Bald beginnt das Wintersemester. Studierende und Hochschulen müssen sich erneut auf Online-Vorlesungen und -Prüfungen einstellen. Was müssen Studierende jetzt wissen?
Klausuraufsicht funktioniert nicht aus der Ferne
Die Lehren des Sommersemesters betreffen vor allem Online-Klausuren. Kann man sie im Netz schreiben und rechtskonform beaufsichtigen? Klausuren sind nach der gängigen Definition in den Prüfungsordnungen Aufsichtsarbeiten. In den Wohnungen der Studierenden kann man aber als Hochschule keine Aufsicht führen. Prüfungen sind spätestens problematisch, sobald Studierende während der Klausur vorgeblich auf die Toilette gehen, um stattdessen Nebenräume aufsuchen, wo unerlaubte Zusammenarbeit droht.
Unabhängig davon kann man die staatlich durchzuführende Aufsicht nicht an die Studierenden delegieren. Deshalb dürfte eine solche Prüfung angreifbar sein, auch wenn pro forma die Wahl für eine Präsenzprüfung besteht. Für diese wird sich nämlich freiwillig niemand entscheiden, der Kontakt scheut.

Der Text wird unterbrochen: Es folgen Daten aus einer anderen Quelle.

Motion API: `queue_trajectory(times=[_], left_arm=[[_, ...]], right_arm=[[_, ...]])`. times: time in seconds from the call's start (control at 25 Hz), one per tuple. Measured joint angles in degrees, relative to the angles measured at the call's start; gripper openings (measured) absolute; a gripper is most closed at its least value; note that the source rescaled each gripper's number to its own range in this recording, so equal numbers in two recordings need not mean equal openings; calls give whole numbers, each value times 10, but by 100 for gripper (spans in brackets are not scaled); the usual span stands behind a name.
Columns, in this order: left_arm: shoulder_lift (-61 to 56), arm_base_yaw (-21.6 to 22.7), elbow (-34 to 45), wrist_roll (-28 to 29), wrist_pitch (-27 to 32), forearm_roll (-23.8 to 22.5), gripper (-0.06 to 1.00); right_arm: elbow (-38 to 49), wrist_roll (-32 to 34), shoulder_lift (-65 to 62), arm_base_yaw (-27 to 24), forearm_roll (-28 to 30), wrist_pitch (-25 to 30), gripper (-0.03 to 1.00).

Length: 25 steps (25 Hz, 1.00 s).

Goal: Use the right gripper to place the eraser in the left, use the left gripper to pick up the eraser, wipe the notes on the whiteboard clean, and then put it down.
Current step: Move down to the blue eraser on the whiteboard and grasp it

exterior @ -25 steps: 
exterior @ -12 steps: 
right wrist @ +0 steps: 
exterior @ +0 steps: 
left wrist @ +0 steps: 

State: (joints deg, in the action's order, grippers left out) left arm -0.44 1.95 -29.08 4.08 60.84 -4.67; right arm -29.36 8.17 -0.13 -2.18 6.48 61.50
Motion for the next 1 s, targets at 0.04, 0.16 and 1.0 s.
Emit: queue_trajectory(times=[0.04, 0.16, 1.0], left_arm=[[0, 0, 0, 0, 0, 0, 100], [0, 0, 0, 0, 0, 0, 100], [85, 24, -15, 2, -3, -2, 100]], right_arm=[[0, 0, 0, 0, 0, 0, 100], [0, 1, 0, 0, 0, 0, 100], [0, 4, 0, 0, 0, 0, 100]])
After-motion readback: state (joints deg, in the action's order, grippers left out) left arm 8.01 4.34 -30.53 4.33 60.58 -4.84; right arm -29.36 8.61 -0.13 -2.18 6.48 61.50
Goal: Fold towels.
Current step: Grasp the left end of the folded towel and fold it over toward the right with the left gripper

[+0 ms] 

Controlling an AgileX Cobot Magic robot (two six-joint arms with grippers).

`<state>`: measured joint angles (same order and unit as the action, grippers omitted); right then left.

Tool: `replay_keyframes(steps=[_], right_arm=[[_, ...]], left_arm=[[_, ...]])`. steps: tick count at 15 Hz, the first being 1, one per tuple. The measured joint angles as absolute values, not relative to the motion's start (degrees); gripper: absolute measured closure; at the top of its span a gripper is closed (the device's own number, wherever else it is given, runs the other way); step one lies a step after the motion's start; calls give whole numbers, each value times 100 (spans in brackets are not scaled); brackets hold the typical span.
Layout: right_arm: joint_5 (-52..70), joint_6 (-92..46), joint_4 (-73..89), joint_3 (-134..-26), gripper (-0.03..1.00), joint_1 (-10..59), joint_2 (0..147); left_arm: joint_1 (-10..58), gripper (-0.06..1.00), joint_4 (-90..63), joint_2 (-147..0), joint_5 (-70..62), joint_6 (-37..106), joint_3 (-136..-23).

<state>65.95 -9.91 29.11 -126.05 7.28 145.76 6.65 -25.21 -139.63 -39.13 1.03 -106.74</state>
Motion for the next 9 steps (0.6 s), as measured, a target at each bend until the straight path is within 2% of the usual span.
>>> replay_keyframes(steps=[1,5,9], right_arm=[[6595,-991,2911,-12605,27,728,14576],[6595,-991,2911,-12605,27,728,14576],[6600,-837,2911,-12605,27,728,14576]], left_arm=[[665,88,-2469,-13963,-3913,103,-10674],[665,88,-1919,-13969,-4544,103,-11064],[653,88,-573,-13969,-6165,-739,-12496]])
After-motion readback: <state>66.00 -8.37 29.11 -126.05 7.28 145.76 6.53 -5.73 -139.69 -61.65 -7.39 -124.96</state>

Gute Erfahrungen mit Open-Book-Ausarbeitungen
Mit Online-Prüfungen insgesamt haben die Hochschulen gute Erfahrungen gemacht. Man kann technische Schwierigkeiten beim Down- und Upload auf den Prüfungsportalen nicht ausschließen, aber oft durch Support überwinden. Online-Prüfungen sind prüfungsrechtlich zulässig, wenn sie ohne Aufsicht auskommen. Das ist etwa bei mündlichen Prüfungen oder sogenannten "Open-Book-Ausarbeitungen“ der Fall.

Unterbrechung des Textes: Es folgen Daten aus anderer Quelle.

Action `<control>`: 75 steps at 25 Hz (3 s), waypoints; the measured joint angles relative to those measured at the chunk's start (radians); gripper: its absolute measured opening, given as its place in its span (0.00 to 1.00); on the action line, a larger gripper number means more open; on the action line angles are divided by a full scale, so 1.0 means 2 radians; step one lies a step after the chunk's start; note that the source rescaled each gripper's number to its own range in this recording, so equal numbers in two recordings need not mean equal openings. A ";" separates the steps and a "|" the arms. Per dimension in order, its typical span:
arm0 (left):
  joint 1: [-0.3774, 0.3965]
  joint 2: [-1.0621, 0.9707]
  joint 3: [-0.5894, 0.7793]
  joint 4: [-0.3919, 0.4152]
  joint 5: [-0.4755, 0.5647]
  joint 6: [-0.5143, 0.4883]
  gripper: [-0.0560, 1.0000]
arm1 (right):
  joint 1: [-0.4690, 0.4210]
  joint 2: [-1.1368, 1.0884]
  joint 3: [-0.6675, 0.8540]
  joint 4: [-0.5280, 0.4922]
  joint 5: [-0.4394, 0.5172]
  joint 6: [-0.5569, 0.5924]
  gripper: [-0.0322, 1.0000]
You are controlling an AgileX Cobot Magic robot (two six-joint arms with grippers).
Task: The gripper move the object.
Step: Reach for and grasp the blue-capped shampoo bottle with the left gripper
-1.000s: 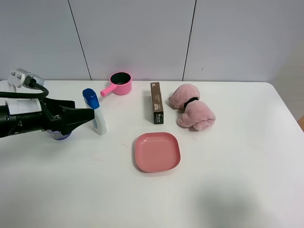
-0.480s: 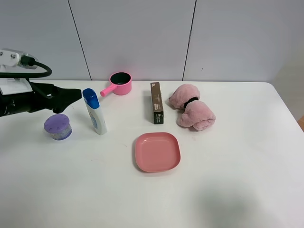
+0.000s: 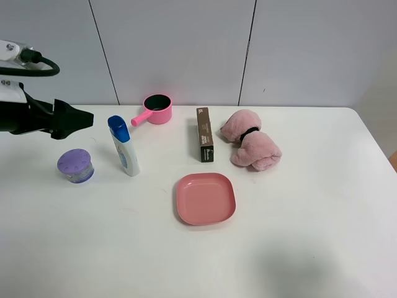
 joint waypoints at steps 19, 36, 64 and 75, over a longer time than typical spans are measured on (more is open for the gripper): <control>-0.138 -0.006 0.124 0.374 -0.331 -0.480 1.00 | 0.000 0.000 0.000 0.000 0.000 0.000 1.00; -0.138 0.058 0.252 0.598 -0.607 -0.653 1.00 | 0.000 0.000 0.000 0.000 0.000 0.000 1.00; -0.138 0.285 0.254 0.553 -0.831 -0.558 1.00 | 0.000 0.000 0.000 0.000 0.000 0.000 1.00; -0.138 0.302 0.212 0.569 -0.831 -0.558 1.00 | 0.000 0.000 0.000 0.000 0.000 0.000 1.00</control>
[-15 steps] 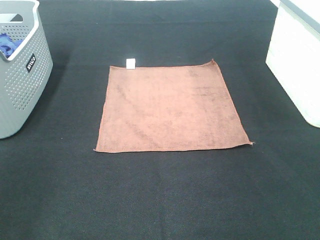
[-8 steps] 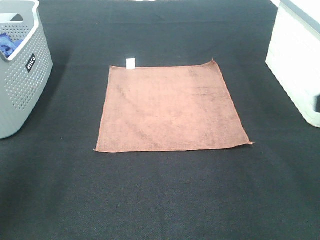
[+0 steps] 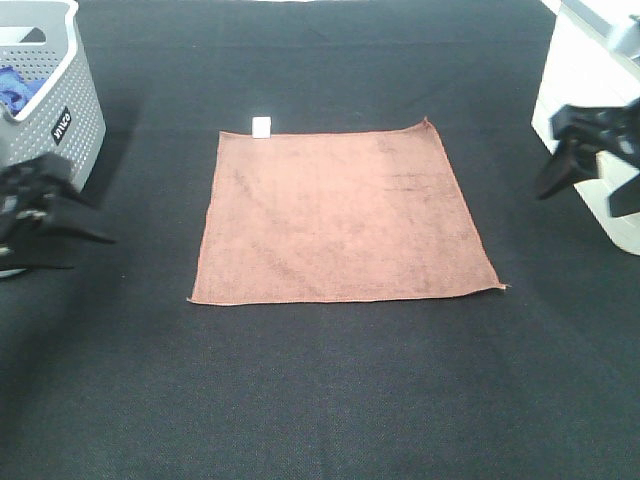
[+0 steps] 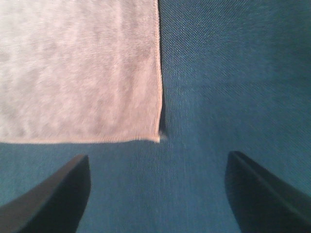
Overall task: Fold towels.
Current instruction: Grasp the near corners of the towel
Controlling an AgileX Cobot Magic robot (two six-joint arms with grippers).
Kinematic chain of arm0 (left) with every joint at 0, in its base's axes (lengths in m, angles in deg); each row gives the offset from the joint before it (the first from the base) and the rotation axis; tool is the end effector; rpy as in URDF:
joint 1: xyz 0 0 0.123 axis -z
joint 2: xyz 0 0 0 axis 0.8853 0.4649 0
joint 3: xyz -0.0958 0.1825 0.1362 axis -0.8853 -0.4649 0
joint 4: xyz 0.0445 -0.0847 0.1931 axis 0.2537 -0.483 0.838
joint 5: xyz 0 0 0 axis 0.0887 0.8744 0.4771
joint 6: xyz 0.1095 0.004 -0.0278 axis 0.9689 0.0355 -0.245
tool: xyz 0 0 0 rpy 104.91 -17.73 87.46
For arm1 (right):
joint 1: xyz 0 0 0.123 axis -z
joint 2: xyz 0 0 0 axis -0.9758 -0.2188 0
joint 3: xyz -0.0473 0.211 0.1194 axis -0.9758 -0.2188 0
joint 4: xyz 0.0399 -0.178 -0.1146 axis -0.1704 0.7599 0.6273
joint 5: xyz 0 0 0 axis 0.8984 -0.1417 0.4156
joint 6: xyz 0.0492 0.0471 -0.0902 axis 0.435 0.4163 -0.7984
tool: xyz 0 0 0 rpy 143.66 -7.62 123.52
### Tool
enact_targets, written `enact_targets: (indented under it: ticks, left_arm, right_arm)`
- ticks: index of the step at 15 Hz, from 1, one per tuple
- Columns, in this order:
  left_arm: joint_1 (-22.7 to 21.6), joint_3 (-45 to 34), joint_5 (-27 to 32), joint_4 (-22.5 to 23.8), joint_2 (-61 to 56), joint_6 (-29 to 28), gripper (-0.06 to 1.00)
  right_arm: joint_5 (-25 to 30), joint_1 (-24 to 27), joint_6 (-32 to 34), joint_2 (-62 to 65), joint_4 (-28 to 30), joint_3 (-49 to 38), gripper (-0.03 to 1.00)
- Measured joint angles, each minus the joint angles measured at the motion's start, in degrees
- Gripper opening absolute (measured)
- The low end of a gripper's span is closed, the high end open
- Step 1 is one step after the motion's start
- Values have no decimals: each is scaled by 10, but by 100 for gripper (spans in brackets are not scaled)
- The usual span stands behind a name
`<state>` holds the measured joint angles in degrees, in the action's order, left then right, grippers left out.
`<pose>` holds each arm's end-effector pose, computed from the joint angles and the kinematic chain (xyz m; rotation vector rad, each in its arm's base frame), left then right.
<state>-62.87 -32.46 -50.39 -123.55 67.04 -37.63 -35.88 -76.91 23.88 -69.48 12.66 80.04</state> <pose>0.2638 -0.0595 0.1559 -0.1723 2.6172 -0.8590 0.2818 0.0218 0.1874 0.0832 2.7114 0.3166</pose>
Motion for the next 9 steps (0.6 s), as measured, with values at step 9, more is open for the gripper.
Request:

Weil die Aufsicht unterbleibt, sind Täuschungsversuche wie bei jeder häuslichen Arbeit ein Problem, aber im Vergleich dazu kein substanziell anderes als in der körperlichen Welt. Hier lässt sich durch Gestaltung der Aufgabenstellung und enge zeitliche Vorgaben gegensteuern.
Soll Schummeln strafbar sein?
In Ländern, die es ermöglichen, die regelkonforme Erstellung der Online-Arbeiten per eidesstattlicher Versicherung bekräftigen zu lassen, haben Hochschulen auch diese Option. Da eine falsche eidesstattliche Versicherung eine Straftat ist, erfolgt so eine Kriminalisierung des Schummelns. Es drohen bis zu drei Jahre Gefängnis. Hochschulen, die das nicht wollen, können sich auf die Sanktionsmöglichkeiten der Prüfungsordnungen bis hin zur Exmatrikulation beschränken. Dafür spricht viel.
Korrekturen besser offline
Ein Blick auf die Korrektur der Prüfungen zeigt, dass digitale Lösungen für die Verteilung und Speicherung der online abgelegten Prüfungen zwar möglich ist, aber ein belastbares Datenschutzkonzept verlangt. Hochschulen sollten sich Zeit nehmen, um eine solche Lösung zu erarbeiten. Bis dahin ist es aufwendig, aber machbar, die Arbeiten in den Prüfungsämtern oder Fakultäten entgegenzunehmen und sie nach datenschutzrechtlicher Weisung etwa an Hausdruckereien weiterzugeben, um sie dann den internen und externen Prüfenden zur körperlichen Korrektur zur Verfügung zu stellen.
Am Ende gelangen sie wieder in eine körperliche Akte und können im Streitfall dem Verwaltungsgericht übergeben werden. Das ist bei digital gespeicherten Arbeiten und Korrekturen problematischer, weil die Verfahren auf Seiten von Behörde und Gericht nicht erprobt sind.